There’s a feeling in my head when I’ve gone far enough, and can go no further, can’t take another mental step in this direction. It feels like a blue screen on a computer or a stalled-out engine, stuck on a loading screen in my head. Dysgraphia makes things harder to write. It means that if I have something I want to communicate and I attempt to do so translated through my hands I’ll only get about a third of it on a first pass, I can drag that up to half if I stay and really put in the work. The thoughts desert me when they must pass through my limbs to become extant. But, the concussion, for the first time, gave me trouble with aphasia, too. Even, or especially, when I’m speaking, I can’t quite remember the right word. I spent my life before the concussion using verbosity to disguise my difficulties with writing. Now, with dysgraphia winnowing my writing and aphasia stealing my speech, some days I feel squeezed at both ends, bursting with thoughts that can’t escape in any form but movement beyond words.

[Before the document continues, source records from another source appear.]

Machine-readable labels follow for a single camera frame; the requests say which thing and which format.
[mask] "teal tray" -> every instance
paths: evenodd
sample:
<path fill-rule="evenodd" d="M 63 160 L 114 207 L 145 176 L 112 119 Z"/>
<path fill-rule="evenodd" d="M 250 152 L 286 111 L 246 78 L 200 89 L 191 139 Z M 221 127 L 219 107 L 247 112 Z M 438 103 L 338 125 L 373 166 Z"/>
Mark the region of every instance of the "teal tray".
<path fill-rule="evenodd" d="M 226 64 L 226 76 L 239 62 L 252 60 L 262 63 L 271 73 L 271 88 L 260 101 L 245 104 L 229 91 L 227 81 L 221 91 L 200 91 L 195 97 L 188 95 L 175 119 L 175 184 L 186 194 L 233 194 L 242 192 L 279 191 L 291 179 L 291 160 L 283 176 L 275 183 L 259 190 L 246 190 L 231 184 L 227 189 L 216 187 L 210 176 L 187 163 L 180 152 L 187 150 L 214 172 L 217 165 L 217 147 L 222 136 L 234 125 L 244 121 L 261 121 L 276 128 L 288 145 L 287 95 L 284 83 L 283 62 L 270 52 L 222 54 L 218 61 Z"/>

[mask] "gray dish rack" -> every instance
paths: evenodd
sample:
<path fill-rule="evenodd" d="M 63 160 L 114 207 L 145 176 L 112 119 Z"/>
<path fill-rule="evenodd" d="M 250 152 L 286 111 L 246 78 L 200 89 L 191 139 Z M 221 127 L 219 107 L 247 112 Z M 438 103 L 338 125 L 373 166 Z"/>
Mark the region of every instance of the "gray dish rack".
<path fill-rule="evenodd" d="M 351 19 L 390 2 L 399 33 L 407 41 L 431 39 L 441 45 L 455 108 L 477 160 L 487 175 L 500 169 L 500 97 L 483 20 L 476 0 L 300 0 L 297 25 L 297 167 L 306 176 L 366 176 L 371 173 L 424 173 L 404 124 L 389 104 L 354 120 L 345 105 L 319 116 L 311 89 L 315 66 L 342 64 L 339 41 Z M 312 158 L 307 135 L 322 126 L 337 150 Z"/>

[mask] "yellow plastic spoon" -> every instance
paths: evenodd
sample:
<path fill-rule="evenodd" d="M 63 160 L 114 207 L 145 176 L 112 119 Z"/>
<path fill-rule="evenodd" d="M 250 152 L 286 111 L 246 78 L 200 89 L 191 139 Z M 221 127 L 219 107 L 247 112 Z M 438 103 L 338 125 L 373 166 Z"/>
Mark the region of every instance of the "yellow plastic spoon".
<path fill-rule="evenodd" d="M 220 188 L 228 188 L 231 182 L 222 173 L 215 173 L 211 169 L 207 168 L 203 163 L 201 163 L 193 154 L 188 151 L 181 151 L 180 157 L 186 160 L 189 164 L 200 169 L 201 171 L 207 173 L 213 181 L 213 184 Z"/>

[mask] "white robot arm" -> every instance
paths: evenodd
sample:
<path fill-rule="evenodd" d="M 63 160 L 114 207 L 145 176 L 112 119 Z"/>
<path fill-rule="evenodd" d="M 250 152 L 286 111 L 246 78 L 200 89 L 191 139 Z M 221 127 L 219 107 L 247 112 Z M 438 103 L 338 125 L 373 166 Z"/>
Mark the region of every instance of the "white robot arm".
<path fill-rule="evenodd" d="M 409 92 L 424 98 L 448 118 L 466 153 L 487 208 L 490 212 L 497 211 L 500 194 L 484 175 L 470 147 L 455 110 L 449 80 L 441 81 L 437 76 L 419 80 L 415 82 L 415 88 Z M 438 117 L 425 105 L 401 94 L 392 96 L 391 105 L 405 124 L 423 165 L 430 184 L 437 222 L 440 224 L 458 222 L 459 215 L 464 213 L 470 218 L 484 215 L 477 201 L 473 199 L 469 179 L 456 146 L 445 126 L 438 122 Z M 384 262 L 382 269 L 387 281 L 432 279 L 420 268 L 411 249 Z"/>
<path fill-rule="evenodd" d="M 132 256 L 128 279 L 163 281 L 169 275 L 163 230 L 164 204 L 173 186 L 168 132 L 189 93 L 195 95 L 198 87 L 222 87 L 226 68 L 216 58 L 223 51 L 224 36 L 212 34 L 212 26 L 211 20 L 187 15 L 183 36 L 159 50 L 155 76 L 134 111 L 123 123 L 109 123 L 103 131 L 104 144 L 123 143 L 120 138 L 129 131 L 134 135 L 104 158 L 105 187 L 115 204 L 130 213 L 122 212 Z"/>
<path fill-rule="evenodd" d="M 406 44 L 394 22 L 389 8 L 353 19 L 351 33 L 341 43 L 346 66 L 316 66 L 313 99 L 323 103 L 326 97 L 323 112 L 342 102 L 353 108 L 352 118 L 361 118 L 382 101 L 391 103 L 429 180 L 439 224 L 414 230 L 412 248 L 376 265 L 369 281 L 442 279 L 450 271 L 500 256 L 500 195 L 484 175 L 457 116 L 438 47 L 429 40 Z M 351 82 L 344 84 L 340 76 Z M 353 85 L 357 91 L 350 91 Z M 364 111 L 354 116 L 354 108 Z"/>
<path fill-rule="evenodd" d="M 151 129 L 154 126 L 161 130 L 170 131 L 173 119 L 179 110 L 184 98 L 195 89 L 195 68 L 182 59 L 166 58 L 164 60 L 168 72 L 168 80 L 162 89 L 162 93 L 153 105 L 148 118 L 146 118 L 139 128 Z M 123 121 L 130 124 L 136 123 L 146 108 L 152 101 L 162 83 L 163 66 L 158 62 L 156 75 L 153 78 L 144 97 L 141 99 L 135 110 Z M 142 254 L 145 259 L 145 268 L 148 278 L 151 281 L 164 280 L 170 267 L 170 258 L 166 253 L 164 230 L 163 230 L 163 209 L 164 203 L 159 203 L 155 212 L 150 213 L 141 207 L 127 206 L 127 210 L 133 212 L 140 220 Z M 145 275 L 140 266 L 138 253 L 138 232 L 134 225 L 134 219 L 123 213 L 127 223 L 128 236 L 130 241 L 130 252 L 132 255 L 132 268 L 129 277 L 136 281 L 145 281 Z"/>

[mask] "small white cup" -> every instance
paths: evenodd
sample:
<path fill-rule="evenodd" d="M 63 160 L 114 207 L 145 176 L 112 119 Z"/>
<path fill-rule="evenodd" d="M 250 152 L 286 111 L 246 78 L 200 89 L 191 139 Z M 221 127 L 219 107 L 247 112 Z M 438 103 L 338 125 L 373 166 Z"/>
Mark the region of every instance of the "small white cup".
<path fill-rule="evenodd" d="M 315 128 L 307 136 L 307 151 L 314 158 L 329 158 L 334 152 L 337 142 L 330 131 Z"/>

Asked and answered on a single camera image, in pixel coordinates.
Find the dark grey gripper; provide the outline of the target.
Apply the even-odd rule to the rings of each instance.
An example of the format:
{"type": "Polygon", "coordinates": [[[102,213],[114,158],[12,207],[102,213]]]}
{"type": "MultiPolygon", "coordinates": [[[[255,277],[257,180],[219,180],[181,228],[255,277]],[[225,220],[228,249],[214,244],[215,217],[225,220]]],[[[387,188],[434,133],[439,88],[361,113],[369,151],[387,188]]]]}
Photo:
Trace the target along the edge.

On these days, I re-read books I love. I walk, I do whatever my current physical activity is. Right now, it’s my longsword class, or sewing while listening to audiobooks. I seek emotional predictability, where I know the shape of what’s coming next, even if it’s been barely long enough for me to not remember every little detail. Because I can't imagine, I generally am not bothered by questions of distinction between substance and image, I only have the one I can interact with, never mind whether it's "real" underneath. This helped me accept that some person who could have existed is gone, and I have to proceed as the person I am now. Britt is trying to figure out how much of them is the same, and whether or not fidelity to that hypothetical but absent self matters. I had to wrestle with this as well over the long months of hiding from light and noise, where anyone talking made my thoughts scatter midsentence like cobwebs before flame. Ultimately, I would have been a different person from a year's worth of experiences, whether or not those experiences had included a brain injury. I would have been just as removed in time from the person I used to be, and I have in fact undergone much more profound alterations of belief and attitude in previous phases of change. The main difference is that, this time, there was a singular event which forced a departure from that prior self, rather than a gradual accumulation of experiences which altered me by inches to make it impossible to hold the same opinions I previously found easy to contain. One of those changes is an alteration of my behavior to bypass the worst effects of dysgraphia. I use dictation to start the words flowing, writing in chunks when the aphasia has abated and I'm able to say what I want. Other changes include gender-affirming surgeries and finally getting a tattoo I've wanted for years. Just like Britt, I'm building the person I want to exist with the tools I collect now and the memories left behind from the person in this body before the injury. I don't need to try and be that person, I don't need to pretend that I wasn't damaged. I'm the one who's here, and I can shape my body to be the right fit for me.